- DATA PROVIDED
______
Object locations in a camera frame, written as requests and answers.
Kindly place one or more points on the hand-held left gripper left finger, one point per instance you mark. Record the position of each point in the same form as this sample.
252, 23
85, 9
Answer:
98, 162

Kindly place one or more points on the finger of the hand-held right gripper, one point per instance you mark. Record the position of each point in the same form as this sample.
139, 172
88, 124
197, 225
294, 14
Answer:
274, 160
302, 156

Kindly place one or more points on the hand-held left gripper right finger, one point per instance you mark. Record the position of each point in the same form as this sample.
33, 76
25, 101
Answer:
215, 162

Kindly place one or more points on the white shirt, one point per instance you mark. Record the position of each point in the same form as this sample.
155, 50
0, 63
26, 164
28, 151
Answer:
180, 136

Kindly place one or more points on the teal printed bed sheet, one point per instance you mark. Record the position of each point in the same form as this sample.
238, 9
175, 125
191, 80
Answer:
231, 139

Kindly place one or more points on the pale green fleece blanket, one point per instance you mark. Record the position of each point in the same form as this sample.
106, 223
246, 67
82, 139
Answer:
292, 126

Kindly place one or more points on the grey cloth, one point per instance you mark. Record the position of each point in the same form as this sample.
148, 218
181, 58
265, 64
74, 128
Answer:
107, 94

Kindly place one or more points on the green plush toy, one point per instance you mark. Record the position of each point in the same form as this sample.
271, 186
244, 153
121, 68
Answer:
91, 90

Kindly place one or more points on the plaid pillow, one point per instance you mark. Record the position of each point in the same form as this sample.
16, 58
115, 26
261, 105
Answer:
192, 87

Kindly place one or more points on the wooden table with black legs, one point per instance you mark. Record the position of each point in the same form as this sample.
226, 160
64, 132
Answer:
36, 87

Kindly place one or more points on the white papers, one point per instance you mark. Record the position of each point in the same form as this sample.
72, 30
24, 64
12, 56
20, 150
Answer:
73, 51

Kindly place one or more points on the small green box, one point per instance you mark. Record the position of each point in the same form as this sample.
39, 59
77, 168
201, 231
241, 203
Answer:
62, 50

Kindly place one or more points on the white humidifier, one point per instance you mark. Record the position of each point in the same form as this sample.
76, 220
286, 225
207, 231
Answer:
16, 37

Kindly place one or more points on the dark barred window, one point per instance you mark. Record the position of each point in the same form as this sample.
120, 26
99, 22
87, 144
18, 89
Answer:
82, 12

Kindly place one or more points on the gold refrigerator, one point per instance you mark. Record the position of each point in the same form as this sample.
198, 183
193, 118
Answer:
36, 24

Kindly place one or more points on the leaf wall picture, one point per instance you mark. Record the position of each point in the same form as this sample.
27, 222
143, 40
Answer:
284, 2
______
- PROBLEM STATEMENT
Copy each line of the material exactly as shown.

- ANSWER SECTION
Object locations in a camera frame, written as requests and answers.
Kindly place one or more points on the hand-held left gripper left finger, one point per instance you mark. Record the position of each point in the same form as this sample.
252, 23
85, 9
Answer:
98, 162

Kindly place one or more points on the finger of the hand-held right gripper, one point per instance you mark. Record the position of each point in the same form as this sample.
139, 172
88, 124
197, 225
294, 14
Answer:
274, 160
302, 156

Kindly place one or more points on the hand-held left gripper right finger, one point per instance you mark. Record the position of each point in the same form as this sample.
33, 76
25, 101
Answer:
215, 162

Kindly place one or more points on the white shirt, one point per instance you mark. Record the position of each point in the same form as this sample.
155, 50
0, 63
26, 164
28, 151
Answer:
180, 136

Kindly place one or more points on the teal printed bed sheet, one point per instance you mark. Record the position of each point in the same form as this sample.
238, 9
175, 125
191, 80
Answer:
231, 139

Kindly place one or more points on the pale green fleece blanket, one point per instance you mark. Record the position of each point in the same form as this sample.
106, 223
246, 67
82, 139
Answer:
292, 126

Kindly place one or more points on the grey cloth, one point per instance you mark. Record the position of each point in the same form as this sample.
148, 218
181, 58
265, 64
74, 128
Answer:
107, 94

Kindly place one or more points on the green plush toy, one point per instance you mark. Record the position of each point in the same form as this sample.
271, 186
244, 153
121, 68
Answer:
91, 90

Kindly place one or more points on the plaid pillow, one point per instance you mark. Record the position of each point in the same form as this sample.
16, 58
115, 26
261, 105
Answer:
192, 87

Kindly place one or more points on the wooden table with black legs, one point per instance you mark. Record the position of each point in the same form as this sample.
226, 160
64, 132
Answer:
36, 87

Kindly place one or more points on the white papers, one point per instance you mark. Record the position of each point in the same form as this sample.
72, 30
24, 64
12, 56
20, 150
Answer:
73, 51

Kindly place one or more points on the small green box, one point per instance you mark. Record the position of each point in the same form as this sample.
39, 59
77, 168
201, 231
241, 203
Answer:
62, 50

Kindly place one or more points on the white humidifier, one point per instance you mark. Record the position of each point in the same form as this sample.
76, 220
286, 225
207, 231
Answer:
16, 37

Kindly place one or more points on the dark barred window, one point per instance you mark. Record the position of each point in the same form as this sample.
120, 26
99, 22
87, 144
18, 89
Answer:
82, 12

Kindly place one or more points on the gold refrigerator, one point per instance you mark. Record the position of each point in the same form as this sample.
198, 183
193, 118
Answer:
36, 24

Kindly place one or more points on the leaf wall picture, one point per instance you mark. Record the position of each point in the same form as this sample.
27, 222
143, 40
Answer:
284, 2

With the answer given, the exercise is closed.